▶ [Data for processing]:
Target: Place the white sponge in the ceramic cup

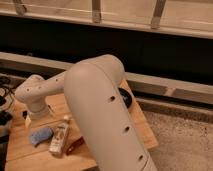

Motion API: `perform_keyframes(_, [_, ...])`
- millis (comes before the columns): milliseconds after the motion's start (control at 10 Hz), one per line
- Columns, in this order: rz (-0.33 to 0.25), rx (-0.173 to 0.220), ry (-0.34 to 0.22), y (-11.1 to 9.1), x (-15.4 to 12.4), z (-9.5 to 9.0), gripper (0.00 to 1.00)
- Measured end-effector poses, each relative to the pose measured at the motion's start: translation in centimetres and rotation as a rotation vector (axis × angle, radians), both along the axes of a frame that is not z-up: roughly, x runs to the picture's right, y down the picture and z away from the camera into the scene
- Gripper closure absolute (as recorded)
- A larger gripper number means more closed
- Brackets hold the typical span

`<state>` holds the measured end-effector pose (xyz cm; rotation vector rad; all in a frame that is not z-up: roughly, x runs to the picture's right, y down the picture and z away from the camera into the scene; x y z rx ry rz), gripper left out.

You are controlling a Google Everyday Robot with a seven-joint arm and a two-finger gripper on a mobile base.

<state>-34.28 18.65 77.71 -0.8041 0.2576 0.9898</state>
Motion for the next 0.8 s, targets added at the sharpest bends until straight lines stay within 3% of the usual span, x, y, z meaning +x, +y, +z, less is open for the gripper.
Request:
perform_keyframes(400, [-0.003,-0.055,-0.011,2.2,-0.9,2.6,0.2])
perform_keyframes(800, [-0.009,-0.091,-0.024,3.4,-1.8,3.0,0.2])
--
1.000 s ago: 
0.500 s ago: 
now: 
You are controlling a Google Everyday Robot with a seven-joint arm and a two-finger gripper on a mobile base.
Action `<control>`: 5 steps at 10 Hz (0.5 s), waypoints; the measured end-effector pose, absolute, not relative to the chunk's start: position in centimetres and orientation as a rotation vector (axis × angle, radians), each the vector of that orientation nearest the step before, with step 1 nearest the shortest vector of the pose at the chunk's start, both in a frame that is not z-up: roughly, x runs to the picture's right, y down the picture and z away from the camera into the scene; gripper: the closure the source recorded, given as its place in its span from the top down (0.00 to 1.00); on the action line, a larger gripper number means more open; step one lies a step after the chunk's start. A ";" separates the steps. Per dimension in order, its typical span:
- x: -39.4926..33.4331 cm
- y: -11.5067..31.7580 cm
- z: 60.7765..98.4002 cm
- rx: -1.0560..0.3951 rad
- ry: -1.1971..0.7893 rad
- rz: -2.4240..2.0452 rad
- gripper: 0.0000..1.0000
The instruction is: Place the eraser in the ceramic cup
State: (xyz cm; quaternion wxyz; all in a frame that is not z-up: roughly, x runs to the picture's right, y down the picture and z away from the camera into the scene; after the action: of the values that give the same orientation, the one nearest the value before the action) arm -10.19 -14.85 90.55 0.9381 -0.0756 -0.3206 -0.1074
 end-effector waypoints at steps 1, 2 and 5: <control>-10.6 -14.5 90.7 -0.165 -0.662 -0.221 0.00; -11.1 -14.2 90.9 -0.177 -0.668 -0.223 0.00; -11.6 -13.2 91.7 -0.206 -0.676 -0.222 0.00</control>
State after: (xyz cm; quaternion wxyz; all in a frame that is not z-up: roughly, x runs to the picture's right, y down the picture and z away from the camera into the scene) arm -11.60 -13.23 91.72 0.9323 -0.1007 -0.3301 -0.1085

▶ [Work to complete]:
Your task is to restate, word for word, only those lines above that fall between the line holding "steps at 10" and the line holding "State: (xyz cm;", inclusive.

▶ [Solution]:
Action `<control>`: 5 steps at 10 Hz (0.5 s), waypoints; the measured end-effector pose, absolute, not relative to the chunk's start: position in centimetres and orientation as a rotation vector (axis × angle, radians), each the vector of that orientation nearest the step before, with step 1 nearest the shortest vector of the pose at the chunk's start, both in a frame that is not z-up: roughly, x runs to the picture's right, y down the picture and z away from the camera into the scene; gripper: the closure the source recorded, given as its place in its span from the top down (0.00 to 1.00); on the action line, a larger gripper number means more open; step one lies a step after the chunk's start. A ";" separates the steps. Per dimension in order, its typical span:
- x: -39.4926..33.4331 cm
- y: -11.5067..31.7580 cm
- z: 60.7765..98.4002 cm
- rx: -1.0560..0.3951 rad
- ry: -1.1971..0.7893 rad
- rz: -2.4240..2.0452 rad
- gripper: 0.0000..1.0000
The instruction is: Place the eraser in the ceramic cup
State: (xyz cm; quaternion wxyz; all in a frame that is not z-up: roughly, x runs to the picture's right, y down the picture and z away from the camera into the scene; after the action: of the values that give the same orientation, the one nearest the value before the action) arm -10.19 -14.85 90.55 0.9381 -0.0756 -0.3206 -0.1074

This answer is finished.